I am a big fan of horror, the good, the bad and the so-bad-it's-good. Much has been written to decry the torture porn movement and I am in complete stride with such disapproval. When it comes to scaring an audience, I believe less is more. While extreme gore, mutilation, torture and cruelty can be unsettling, it is only initially shocking, then it just becomes tepid, like jumping into a cold pool. Another lukewarm foray in the horror genre is the remake niche. When A Stranger Calls, Texas Chainsaw Massacre, Friday the 13th, A Nightmare on Elm Street, have all been poorly remade with exponentially bigger budgets than the originals. These remakes are half-hearted and toothless, relying on slick production value to win over audiences, instead of improving on the original concepts or at least sticking to what worked for the original films. And perhaps the zeitgeist that these respective films were addressing doesn't exist anymore. "The calls are coming from inside the house," were some of the scariest words I'd ever heard in my life. Would they even resonate today? Who uses a land line phone anymore? It's probably just some asshole upstairs on his Blackberry anyway. Horror does seem to be in a sad state, saturated with uninspired, shock-filled remakes. But there is hope and it lies in the few and far between, the independent film, the director willing to take a chance. Or more importantly, the production company willing to take a chance.

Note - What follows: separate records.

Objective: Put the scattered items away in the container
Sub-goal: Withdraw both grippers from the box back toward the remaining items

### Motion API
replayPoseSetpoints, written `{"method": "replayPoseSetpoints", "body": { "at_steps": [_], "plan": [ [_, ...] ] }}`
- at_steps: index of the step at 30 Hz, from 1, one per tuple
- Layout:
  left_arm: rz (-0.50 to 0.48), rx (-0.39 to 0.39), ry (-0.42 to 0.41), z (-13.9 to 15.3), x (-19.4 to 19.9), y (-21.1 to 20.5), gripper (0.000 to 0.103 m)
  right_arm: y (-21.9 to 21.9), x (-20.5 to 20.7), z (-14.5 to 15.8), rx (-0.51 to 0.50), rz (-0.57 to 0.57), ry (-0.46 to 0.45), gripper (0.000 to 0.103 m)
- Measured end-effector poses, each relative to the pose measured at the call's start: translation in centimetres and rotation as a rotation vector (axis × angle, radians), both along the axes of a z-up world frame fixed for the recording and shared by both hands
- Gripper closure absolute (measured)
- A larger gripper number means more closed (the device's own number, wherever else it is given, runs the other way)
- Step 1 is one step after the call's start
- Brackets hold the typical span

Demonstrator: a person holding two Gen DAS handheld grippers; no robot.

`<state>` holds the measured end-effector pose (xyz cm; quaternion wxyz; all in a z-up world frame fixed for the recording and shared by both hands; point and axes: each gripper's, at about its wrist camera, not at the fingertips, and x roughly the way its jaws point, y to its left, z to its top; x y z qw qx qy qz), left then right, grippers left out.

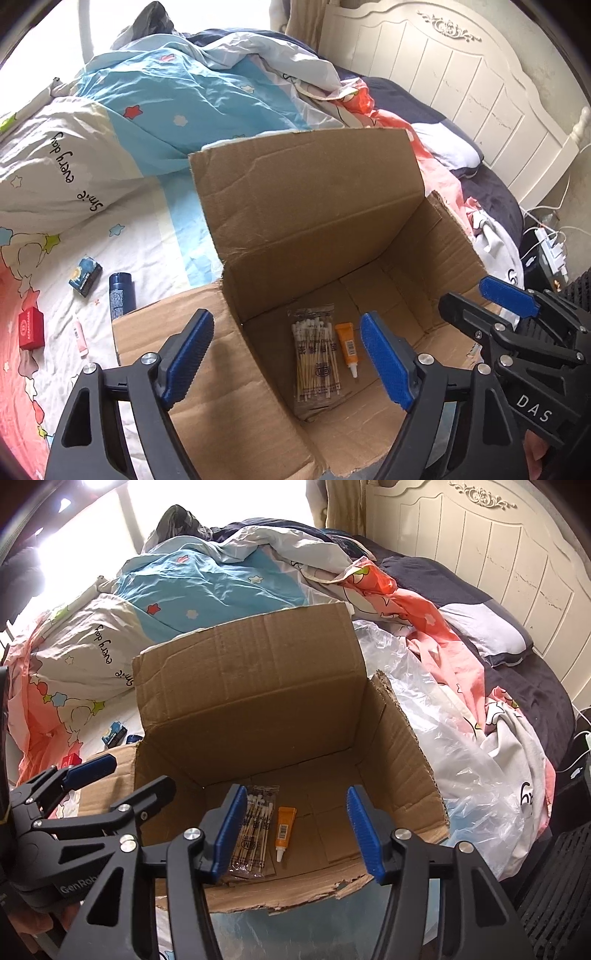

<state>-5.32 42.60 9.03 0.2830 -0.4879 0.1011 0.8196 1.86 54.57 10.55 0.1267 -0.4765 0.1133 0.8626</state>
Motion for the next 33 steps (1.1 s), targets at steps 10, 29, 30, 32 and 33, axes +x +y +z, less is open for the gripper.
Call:
{"method": "replayPoseSetpoints", "body": {
  "at_steps": [10, 29, 30, 32, 33],
  "plan": [
    [0.025, -0.006, 0.012, 1.1, 0.5, -3.7, 0.0, -2.7, 0.2, 1.1, 0.021, 0.032, -0.01, 0.048],
    [0.109, 0.011, 0.006, 2.0, 0.9, -10.7, 0.0, -7.9, -0.1, 1.7, 0.06, 0.078, -0.021, 0.024],
    [0.11, 0.014, 0.008, 2.1, 0.9, -10.9, 0.0, -8.1, 0.0, 1.7, 0.062, 0.082, -0.021, 0.024],
    [0.11, 0.016, 0.011, 2.3, 1.0, -11.1, 0.0, -8.2, 0.0, 1.8, 0.066, 0.085, -0.022, 0.024],
    [0.11, 0.016, 0.012, 2.3, 1.0, -11.2, 0.0, -8.3, 0.0, 1.8, 0.066, 0.084, -0.022, 0.024]
  ]
}}
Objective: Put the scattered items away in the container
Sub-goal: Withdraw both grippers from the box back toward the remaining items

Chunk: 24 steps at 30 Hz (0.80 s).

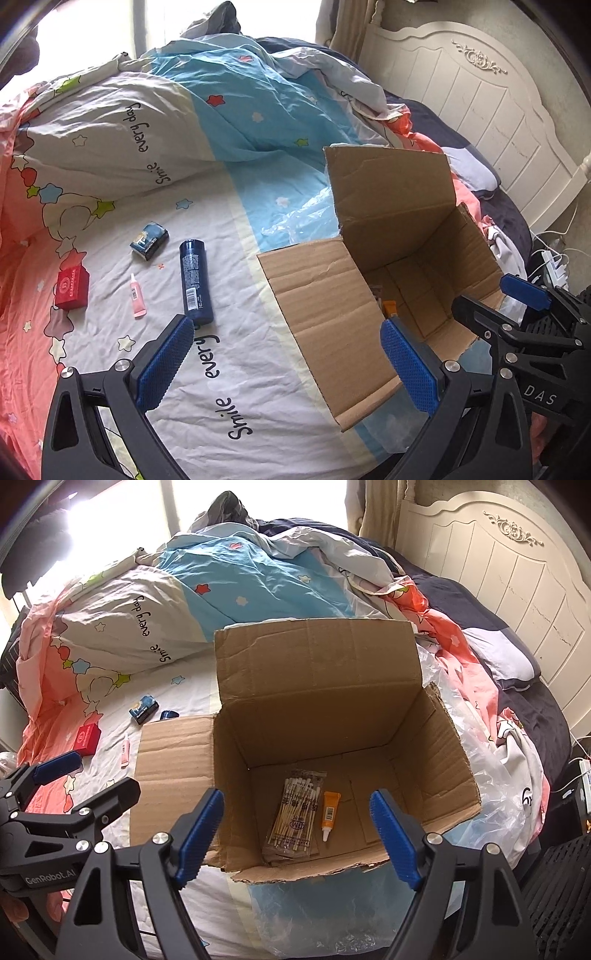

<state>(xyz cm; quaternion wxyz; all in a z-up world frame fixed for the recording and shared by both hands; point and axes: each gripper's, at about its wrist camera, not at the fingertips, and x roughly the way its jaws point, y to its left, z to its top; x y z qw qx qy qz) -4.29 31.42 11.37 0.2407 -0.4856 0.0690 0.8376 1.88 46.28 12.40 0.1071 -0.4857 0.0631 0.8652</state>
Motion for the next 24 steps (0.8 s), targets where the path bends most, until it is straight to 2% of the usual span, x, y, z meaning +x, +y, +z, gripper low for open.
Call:
{"method": "replayPoseSetpoints", "body": {
  "at_steps": [24],
  "plan": [
    [0.063, -0.009, -0.009, 0.1, 0.1, -3.9, 0.0, -3.2, -0.4, 0.8, 0.019, 0.054, 0.009, 0.024]
  ]
}}
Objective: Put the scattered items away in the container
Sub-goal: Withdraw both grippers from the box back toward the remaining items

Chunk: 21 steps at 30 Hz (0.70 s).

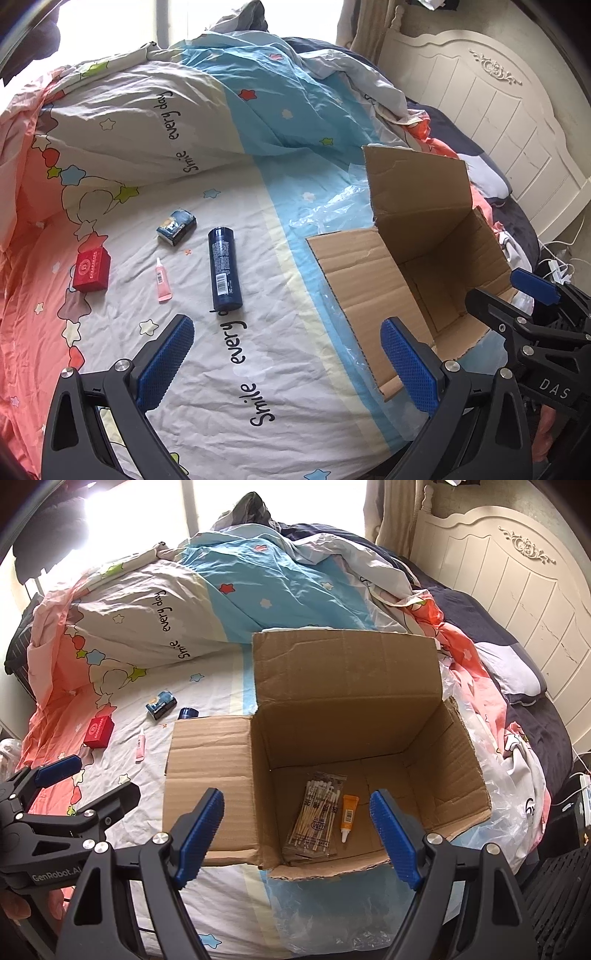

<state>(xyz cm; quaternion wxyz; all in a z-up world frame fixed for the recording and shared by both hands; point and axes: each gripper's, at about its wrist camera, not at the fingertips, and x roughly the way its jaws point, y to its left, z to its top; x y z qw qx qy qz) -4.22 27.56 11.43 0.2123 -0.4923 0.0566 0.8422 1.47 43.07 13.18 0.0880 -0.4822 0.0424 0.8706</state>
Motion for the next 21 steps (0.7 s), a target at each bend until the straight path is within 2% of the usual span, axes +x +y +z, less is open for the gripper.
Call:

Trick R' Treat is a small horror film that lingered in distribution limbo for two years awaiting a theatrical release that never came. It was released direct to DVD in 2009 amidst the overwhelming amount of direct to DVD horror content that has been flooding your Netflix queue. It is not widely popular, but it has gained a following online. (I learned about the movie while perusing different movie sites and blogs only weeks ago. I am, admittedly, late to the party.) It is a breath of fresh air in the current state of horror. What I found most interesting about the movie is that it is based in usual horror plots and themes and yet still seemed original.
The plot is made up of five stories that all converge and diverge throughout Halloween night. Each story is a play on a typical horror device: the mild-mannered man who is actually a serial killer, the scary house and the frightening horrors within, the innocent virgin and her promiscuous friends, the practical joke that goes horribly wrong. In all the stories there is a diminutive man/boy? with a pumpkin for a head, who is the harbinger of bad things to come, and sometimes the perpetrator. This little guy is the spirit of Halloween, seemingly, and someone you will definitely end up rooting for. The way the stories intertwine, in both the past and the present, is done well. There are a few twists, and they were not all telegraphed.
Dylan Baker, Brian Cox and Anna Paquin offer up some good acting, and bring some credibility to the production. These are not exactly deep dramatic roles, but they could be played a lot worse. Even the child actors turned in believable performances. The movie has a pitch perfect tone that is mostly mischievous, never threatening or frightening. It feels closed. Your are definitely on the outside looking in, as there is no individual protagonist to latch onto. This is a moral or a fable with more character types than characters. Leaving you with the reassuring feeling that bad things will happen to them, and not you. Which is altogether different from most horror, but still a pleasure to watch.